(Stored data)

..............................

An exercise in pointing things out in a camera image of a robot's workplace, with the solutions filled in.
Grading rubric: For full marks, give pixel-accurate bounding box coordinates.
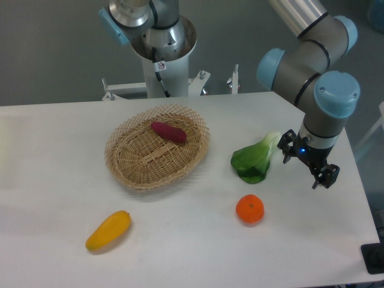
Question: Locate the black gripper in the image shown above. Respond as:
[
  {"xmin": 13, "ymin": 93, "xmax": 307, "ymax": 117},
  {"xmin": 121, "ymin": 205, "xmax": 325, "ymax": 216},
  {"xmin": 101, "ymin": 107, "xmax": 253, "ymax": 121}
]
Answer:
[{"xmin": 277, "ymin": 129, "xmax": 340, "ymax": 189}]

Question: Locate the purple sweet potato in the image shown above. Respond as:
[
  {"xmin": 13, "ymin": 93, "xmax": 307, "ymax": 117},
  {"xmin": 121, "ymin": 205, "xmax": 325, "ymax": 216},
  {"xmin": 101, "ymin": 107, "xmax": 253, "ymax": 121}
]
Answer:
[{"xmin": 151, "ymin": 122, "xmax": 187, "ymax": 143}]

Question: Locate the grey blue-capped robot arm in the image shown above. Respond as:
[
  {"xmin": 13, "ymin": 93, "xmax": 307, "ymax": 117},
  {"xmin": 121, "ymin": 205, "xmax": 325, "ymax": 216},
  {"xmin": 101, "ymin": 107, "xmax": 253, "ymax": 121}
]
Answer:
[{"xmin": 98, "ymin": 1, "xmax": 360, "ymax": 188}]

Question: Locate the woven wicker basket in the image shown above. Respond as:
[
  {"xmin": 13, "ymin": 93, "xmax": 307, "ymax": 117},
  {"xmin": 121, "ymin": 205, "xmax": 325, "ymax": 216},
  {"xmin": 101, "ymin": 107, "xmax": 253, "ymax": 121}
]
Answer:
[{"xmin": 104, "ymin": 104, "xmax": 210, "ymax": 191}]

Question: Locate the green bok choy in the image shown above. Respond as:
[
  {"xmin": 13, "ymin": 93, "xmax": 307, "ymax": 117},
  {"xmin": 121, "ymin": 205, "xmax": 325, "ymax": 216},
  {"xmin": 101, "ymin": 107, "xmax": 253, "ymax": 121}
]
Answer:
[{"xmin": 230, "ymin": 131, "xmax": 281, "ymax": 184}]

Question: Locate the orange tangerine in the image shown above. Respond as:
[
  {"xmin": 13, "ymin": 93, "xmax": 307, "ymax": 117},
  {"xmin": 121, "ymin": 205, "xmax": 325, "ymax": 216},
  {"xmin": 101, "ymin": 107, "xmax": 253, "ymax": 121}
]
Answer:
[{"xmin": 235, "ymin": 194, "xmax": 265, "ymax": 224}]

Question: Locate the black device at table edge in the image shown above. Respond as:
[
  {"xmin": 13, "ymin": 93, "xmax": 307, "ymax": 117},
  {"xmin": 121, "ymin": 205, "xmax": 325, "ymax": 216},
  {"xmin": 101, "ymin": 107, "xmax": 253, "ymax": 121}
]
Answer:
[{"xmin": 361, "ymin": 243, "xmax": 384, "ymax": 275}]

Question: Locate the yellow mango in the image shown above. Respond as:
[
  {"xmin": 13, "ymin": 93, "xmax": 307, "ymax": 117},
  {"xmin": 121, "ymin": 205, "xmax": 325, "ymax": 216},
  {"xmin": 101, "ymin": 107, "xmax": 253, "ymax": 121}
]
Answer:
[{"xmin": 85, "ymin": 211, "xmax": 131, "ymax": 251}]

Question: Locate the white frame right edge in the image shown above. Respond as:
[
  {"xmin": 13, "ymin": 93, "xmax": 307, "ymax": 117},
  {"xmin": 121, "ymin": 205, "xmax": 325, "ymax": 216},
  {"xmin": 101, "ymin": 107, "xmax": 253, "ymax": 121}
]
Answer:
[{"xmin": 355, "ymin": 102, "xmax": 383, "ymax": 151}]

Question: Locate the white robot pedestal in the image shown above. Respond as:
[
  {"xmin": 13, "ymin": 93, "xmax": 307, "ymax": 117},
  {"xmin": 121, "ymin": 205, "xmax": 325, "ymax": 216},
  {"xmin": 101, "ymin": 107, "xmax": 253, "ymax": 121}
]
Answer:
[{"xmin": 132, "ymin": 14, "xmax": 197, "ymax": 98}]

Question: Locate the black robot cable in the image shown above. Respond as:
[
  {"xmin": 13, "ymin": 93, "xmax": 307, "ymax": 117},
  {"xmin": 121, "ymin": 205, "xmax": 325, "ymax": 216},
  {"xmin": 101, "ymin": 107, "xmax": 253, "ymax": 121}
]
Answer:
[{"xmin": 151, "ymin": 47, "xmax": 172, "ymax": 98}]

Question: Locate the white metal base frame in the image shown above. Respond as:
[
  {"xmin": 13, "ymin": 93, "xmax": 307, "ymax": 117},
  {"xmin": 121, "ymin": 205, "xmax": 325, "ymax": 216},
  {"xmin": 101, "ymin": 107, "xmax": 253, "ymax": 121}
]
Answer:
[{"xmin": 102, "ymin": 64, "xmax": 241, "ymax": 101}]

..............................

### EXERCISE OBJECTIVE
Looking at the records above, say how many lines hold the string "Locate". Write nothing but the number.

### EXERCISE SOLUTION
12